**WHAT NEEDS TO BE DONE**. Nothing but the records, repeated exactly, should form the response.

--- TASK DATA Enclosed Below ---

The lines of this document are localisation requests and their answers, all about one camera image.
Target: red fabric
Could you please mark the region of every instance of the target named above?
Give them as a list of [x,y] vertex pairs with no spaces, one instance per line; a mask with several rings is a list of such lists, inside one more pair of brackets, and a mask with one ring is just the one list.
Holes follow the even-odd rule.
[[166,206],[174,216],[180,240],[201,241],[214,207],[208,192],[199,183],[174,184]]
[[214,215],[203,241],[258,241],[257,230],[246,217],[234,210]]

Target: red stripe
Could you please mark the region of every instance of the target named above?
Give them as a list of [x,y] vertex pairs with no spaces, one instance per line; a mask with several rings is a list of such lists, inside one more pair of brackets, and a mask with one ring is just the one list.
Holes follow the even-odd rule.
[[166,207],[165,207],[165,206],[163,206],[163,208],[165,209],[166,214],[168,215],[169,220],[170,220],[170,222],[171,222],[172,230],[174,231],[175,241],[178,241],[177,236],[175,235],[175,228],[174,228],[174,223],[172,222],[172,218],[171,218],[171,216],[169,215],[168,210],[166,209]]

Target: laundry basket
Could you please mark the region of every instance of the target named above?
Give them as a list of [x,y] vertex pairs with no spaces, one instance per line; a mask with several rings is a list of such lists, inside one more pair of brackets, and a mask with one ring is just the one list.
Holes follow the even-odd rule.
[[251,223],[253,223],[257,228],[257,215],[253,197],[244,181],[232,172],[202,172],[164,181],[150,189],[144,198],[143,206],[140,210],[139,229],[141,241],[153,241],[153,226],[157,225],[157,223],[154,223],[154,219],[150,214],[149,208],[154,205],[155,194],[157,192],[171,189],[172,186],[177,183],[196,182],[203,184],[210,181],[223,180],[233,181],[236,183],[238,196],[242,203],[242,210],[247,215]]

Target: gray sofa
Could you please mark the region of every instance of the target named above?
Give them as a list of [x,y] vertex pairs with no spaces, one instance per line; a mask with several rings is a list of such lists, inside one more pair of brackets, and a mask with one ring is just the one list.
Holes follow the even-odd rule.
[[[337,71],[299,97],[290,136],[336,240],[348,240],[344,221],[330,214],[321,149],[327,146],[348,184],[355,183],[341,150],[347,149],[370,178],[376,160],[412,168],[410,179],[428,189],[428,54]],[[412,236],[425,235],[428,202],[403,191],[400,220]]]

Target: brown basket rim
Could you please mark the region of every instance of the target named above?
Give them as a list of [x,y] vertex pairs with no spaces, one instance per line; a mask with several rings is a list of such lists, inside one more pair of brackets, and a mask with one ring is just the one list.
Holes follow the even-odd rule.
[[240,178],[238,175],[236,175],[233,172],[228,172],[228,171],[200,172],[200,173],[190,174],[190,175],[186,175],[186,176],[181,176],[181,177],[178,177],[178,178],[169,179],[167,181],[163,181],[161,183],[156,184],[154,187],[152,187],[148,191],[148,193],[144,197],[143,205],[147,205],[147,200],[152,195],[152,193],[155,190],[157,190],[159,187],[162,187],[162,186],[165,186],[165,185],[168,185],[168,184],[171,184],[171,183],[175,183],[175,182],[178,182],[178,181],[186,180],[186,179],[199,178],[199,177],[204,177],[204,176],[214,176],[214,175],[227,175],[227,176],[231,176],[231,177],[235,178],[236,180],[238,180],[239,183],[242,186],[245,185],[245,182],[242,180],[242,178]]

--- End of Enclosed TASK DATA ---

**SOLVED EXERCISE**.
The lines of this document are localisation requests and their answers, all about one camera image.
Target: red fabric
Could you please mark the region of every instance of the target named above?
Give them as a list of [x,y] vertex pairs with no spaces, one instance per line; a mask with several rings is a list of such lists, inside one more pair of brackets, and a mask with one ring is just the one list.
Holes follow the even-odd rule.
[[166,206],[174,216],[180,240],[201,241],[214,207],[208,192],[199,183],[174,184]]
[[214,215],[203,241],[258,241],[257,230],[246,217],[234,210]]

Target: red stripe
Could you please mark the region of every instance of the target named above?
Give them as a list of [x,y] vertex pairs with no spaces, one instance per line; a mask with several rings is a list of such lists, inside one more pair of brackets, and a mask with one ring is just the one list.
Holes follow the even-odd rule.
[[166,207],[165,207],[165,206],[163,206],[163,208],[165,209],[166,214],[168,215],[169,220],[170,220],[170,222],[171,222],[172,230],[174,231],[175,241],[178,241],[177,236],[175,235],[175,228],[174,228],[174,223],[172,222],[172,218],[171,218],[171,216],[169,215],[168,210],[166,209]]

Target: laundry basket
Could you please mark the region of every instance of the target named above?
Give them as a list of [x,y] vertex pairs with no spaces, one instance per line; a mask with several rings is a list of such lists, inside one more pair of brackets, and a mask with one ring is just the one list.
Holes follow the even-odd rule.
[[251,223],[253,223],[257,228],[257,215],[253,197],[244,181],[232,172],[202,172],[164,181],[150,189],[144,198],[143,206],[140,210],[139,229],[141,241],[153,241],[153,226],[157,225],[157,223],[154,223],[154,219],[150,214],[149,208],[154,205],[155,194],[157,192],[171,189],[172,186],[177,183],[196,182],[203,184],[210,181],[223,180],[233,181],[236,183],[238,196],[242,203],[242,210],[247,215]]

Target: gray sofa
Could you please mark the region of every instance of the target named above?
Give them as a list of [x,y] vertex pairs with no spaces, one instance per line; a mask with several rings is a list of such lists, inside one more pair of brackets, and a mask with one ring is just the one list.
Holes follow the even-odd rule.
[[[337,71],[299,97],[290,136],[336,240],[348,240],[344,221],[330,214],[321,149],[327,146],[348,184],[355,183],[341,150],[347,149],[370,178],[376,160],[412,168],[410,179],[428,189],[428,54]],[[412,236],[425,235],[428,202],[403,191],[400,220]]]

Target: brown basket rim
Could you please mark the region of every instance of the target named above?
Give them as a list of [x,y] vertex pairs with no spaces, one instance per line; a mask with several rings is a list of such lists, inside one more pair of brackets, and a mask with one ring is just the one list.
Holes follow the even-odd rule.
[[240,178],[238,175],[236,175],[233,172],[228,172],[228,171],[200,172],[200,173],[190,174],[190,175],[186,175],[186,176],[181,176],[181,177],[178,177],[178,178],[169,179],[167,181],[163,181],[161,183],[156,184],[154,187],[152,187],[148,191],[148,193],[144,197],[143,205],[147,205],[147,200],[152,195],[152,193],[155,190],[157,190],[159,187],[162,187],[162,186],[165,186],[165,185],[168,185],[168,184],[171,184],[171,183],[175,183],[175,182],[178,182],[178,181],[186,180],[186,179],[199,178],[199,177],[204,177],[204,176],[214,176],[214,175],[227,175],[227,176],[231,176],[231,177],[235,178],[236,180],[238,180],[239,183],[242,186],[245,185],[245,182],[242,180],[242,178]]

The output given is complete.